START Provided data
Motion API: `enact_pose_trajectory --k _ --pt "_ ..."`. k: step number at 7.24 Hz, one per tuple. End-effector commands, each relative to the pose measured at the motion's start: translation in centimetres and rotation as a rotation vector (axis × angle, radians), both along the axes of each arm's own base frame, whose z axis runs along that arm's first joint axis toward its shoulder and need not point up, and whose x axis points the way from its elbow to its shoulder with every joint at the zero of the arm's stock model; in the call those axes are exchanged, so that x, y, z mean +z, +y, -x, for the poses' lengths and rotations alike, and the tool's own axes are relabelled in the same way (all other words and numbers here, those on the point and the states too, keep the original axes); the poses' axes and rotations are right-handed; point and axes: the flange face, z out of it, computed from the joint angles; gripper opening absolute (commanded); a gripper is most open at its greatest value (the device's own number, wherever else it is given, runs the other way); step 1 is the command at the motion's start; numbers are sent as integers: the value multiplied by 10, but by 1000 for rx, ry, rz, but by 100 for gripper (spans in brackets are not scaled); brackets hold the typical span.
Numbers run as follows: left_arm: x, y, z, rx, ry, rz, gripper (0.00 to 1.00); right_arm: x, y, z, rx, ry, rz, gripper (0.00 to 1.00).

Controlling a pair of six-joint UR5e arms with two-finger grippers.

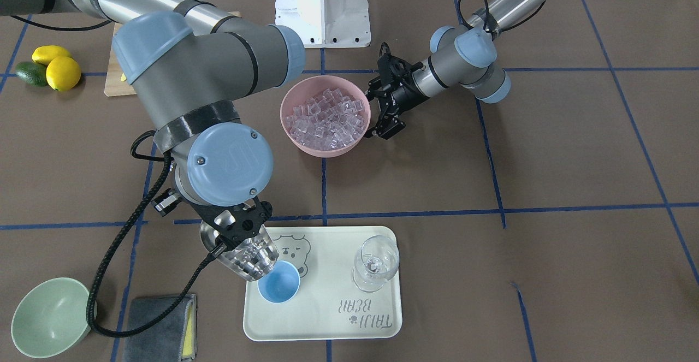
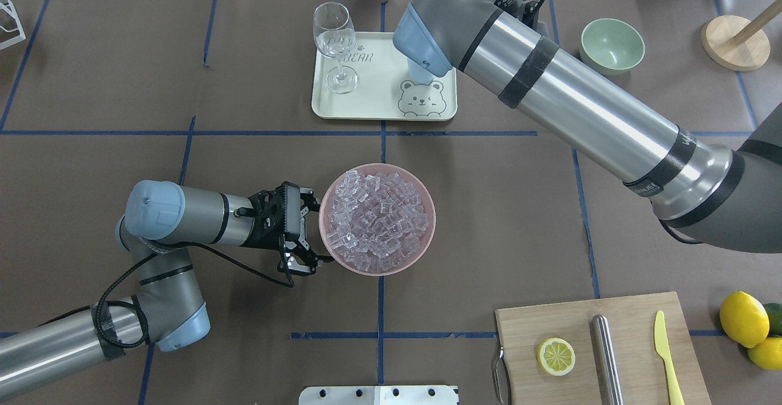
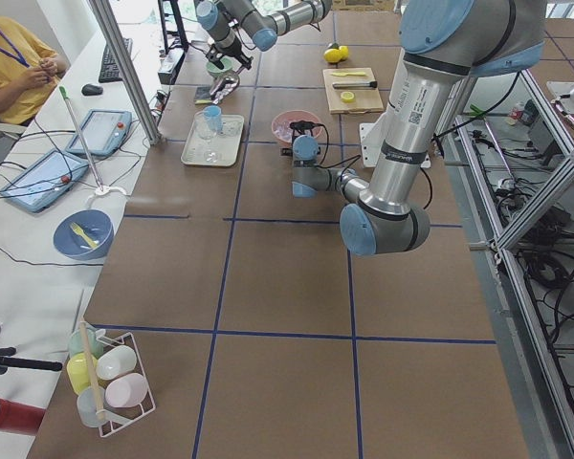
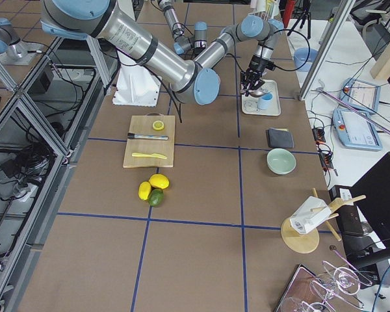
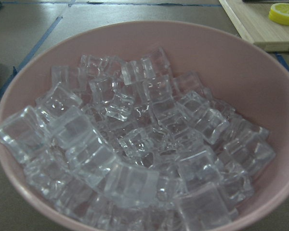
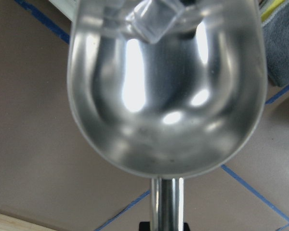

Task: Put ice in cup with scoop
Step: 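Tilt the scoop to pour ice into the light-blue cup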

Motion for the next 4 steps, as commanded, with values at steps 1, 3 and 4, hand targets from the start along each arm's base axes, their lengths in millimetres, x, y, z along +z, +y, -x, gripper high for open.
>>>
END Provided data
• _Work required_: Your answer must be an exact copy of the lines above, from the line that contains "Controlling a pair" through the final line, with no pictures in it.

• _Your solution_:
Controlling a pair of six-joint UR5e arms with two-finger grippers.


Task: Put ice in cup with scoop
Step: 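Tilt the scoop to pour ice into the light-blue cup
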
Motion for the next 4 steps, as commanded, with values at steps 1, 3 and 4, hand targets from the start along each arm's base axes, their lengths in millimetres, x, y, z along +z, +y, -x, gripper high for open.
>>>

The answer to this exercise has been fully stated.